┏━━
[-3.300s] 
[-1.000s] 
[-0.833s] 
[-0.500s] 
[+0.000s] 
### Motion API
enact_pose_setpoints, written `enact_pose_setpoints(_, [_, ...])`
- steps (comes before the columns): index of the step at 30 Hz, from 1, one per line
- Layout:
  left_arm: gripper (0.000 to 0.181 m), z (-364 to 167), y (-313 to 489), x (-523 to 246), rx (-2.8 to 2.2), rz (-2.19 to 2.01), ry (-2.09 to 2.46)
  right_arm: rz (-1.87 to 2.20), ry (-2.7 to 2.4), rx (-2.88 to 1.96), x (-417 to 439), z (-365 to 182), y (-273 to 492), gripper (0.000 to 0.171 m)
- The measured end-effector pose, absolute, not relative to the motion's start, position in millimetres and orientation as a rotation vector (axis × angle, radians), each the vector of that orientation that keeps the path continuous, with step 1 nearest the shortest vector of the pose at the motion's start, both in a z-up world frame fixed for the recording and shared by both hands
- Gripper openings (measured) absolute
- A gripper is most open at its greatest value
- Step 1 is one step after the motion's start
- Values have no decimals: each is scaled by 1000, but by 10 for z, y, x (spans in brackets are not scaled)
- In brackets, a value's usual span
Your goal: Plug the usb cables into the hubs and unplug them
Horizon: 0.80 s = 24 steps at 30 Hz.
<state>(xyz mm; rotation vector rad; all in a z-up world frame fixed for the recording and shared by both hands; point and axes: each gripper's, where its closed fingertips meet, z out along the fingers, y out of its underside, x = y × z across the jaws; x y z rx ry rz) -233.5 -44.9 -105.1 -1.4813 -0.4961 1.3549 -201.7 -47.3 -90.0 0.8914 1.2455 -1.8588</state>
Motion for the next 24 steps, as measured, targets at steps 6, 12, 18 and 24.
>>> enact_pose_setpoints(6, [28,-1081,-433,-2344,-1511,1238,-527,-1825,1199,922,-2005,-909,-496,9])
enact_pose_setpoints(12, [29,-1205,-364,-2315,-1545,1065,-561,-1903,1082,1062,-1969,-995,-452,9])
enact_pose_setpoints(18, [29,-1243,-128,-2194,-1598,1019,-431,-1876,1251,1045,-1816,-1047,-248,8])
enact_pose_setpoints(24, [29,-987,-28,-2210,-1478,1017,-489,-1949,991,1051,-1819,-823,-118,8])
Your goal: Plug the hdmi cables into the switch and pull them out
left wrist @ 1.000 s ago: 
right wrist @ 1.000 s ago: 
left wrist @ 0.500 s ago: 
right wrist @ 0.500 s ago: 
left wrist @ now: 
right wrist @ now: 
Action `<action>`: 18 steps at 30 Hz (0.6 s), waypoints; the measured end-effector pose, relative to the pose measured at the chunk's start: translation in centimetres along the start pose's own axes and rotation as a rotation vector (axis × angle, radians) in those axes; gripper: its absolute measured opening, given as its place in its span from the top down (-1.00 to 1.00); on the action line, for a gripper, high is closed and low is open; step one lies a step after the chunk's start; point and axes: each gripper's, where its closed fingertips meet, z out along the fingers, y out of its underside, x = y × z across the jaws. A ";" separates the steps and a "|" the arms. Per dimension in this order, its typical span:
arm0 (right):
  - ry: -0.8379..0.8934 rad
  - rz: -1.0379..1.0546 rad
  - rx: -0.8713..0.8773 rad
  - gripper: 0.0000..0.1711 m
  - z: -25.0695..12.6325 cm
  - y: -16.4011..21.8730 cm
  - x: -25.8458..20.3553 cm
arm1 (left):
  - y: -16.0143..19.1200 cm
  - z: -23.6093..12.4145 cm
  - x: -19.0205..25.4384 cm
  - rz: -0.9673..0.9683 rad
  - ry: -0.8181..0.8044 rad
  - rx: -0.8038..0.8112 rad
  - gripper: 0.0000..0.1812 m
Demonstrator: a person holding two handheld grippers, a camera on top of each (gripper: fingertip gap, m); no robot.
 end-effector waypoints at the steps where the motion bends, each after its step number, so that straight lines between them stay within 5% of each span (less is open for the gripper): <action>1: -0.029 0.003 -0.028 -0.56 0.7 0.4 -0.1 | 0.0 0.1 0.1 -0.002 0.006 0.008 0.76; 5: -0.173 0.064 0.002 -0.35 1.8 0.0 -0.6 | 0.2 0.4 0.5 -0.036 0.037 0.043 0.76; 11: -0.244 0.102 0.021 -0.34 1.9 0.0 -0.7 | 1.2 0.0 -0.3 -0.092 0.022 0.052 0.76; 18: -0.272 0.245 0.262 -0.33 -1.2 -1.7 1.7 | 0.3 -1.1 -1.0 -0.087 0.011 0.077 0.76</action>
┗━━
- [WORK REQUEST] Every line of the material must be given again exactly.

- [TASK ANSWER]
[-3.300s] 
[-1.000s] 
[-0.833s] 
[-0.500s] 
[+0.000s] 
### Motion API
enact_pose_setpoints, written `enact_pose_setpoints(_, [_, ...])`
- steps (comes before the columns): index of the step at 30 Hz, from 1, one per line
- Layout:
  left_arm: gripper (0.000 to 0.181 m), z (-364 to 167), y (-313 to 489), x (-523 to 246), rx (-2.8 to 2.2), rz (-2.19 to 2.01), ry (-2.09 to 2.46)
  right_arm: rz (-1.87 to 2.20), ry (-2.7 to 2.4), rx (-2.88 to 1.96), x (-417 to 439), z (-365 to 182), y (-273 to 492), gripper (0.000 to 0.171 m)
- The measured end-effector pose, absolute, not relative to the motion's start, position in millimetres and orientation as a rotation vector (axis × angle, radians), each the vector of that orientation that keeps the path continuous, with step 1 nearest the shortest vector of the pose at the motion's start, both in a z-up world frame fixed for the recording and shared by both hands
- Gripper openings (measured) absolute
- A gripper is most open at its greatest value
- Step 1 is one step after the motion's start
- Values have no decimals: each is scaled by 1000, but by 10 for z, y, x (spans in brackets are not scaled)
- In brackets, a value's usual span
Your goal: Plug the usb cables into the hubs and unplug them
Horizon: 0.80 s = 24 steps at 30 Hz.
<state>(xyz mm; rotation vector rad; all in a z-up world frame fixed for the recording and shared by both hands; point and axes: each gripper's, where its closed fingertips meet, z out along the fingers, y out of its underside, x = y × z across the jaws; x y z rx ry rz) -233.5 -44.9 -105.1 -1.4813 -0.4961 1.3549 -201.7 -47.3 -90.0 0.8914 1.2455 -1.8588</state>
Motion for the next 24 steps, as measured, targets at steps 6, 12, 18 and 24.
>>> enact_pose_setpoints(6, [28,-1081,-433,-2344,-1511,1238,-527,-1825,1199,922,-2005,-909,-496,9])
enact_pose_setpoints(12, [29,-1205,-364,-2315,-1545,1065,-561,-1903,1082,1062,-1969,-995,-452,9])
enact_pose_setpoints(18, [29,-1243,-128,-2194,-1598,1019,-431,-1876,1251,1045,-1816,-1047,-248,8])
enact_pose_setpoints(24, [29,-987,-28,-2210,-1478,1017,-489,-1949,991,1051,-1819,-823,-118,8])
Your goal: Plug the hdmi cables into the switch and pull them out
left wrist @ 1.000 s ago: 
right wrist @ 1.000 s ago: 
left wrist @ 0.500 s ago: 
right wrist @ 0.500 s ago: 
left wrist @ now: 
right wrist @ now: 
Action `<action>`: 18 steps at 30 Hz (0.6 s), waypoints; the measured end-effector pose, relative to the pose measured at the chunk's start: translation in centimetres along the start pose's own axes and rotation as a rotation vector (axis × angle, radians) in those axes; gripper: its absolute measured opening, given as its place in its span from the top down (-1.00 to 1.00); on the action line, for a gripper, high is closed and low is open; step one lies a step after the chunk's start; point and axes: each gripper's, where its closed fingertips meet, z out along the fingers, y out of its underside, x = y × z across the jaws. A ";" separates the steps and a "|" the arms. Per dimension in this order, its typical span:
arm0 (right):
  - ry: -0.8379..0.8934 rad
  - rz: -1.0379..1.0546 rad
  - rx: -0.8713..0.8773 rad
  - gripper: 0.0000..0.1711 m
  - z: -25.0695..12.6325 cm
  - y: -16.4011..21.8730 cm
  - x: -25.8458..20.3553 cm
arm1 (left):
  - y: -16.0143..19.1200 cm
  - z: -23.6093..12.4145 cm
  - x: -19.0205..25.4384 cm
  - rz: -0.9673..0.9683 rad
  - ry: -0.8181..0.8044 rad
  - rx: -0.8038..0.8112 rad
  - gripper: 0.0000..0.1812 m
Demonstrator: a person holding two handheld grippers, a camera on top of each (gripper: fingertip gap, m); no robot.
 end-effector waypoints at the steps where the motion bends, each after its step number, so that straight lines between them stay within 5% of each span (less is open for the gripper): <action>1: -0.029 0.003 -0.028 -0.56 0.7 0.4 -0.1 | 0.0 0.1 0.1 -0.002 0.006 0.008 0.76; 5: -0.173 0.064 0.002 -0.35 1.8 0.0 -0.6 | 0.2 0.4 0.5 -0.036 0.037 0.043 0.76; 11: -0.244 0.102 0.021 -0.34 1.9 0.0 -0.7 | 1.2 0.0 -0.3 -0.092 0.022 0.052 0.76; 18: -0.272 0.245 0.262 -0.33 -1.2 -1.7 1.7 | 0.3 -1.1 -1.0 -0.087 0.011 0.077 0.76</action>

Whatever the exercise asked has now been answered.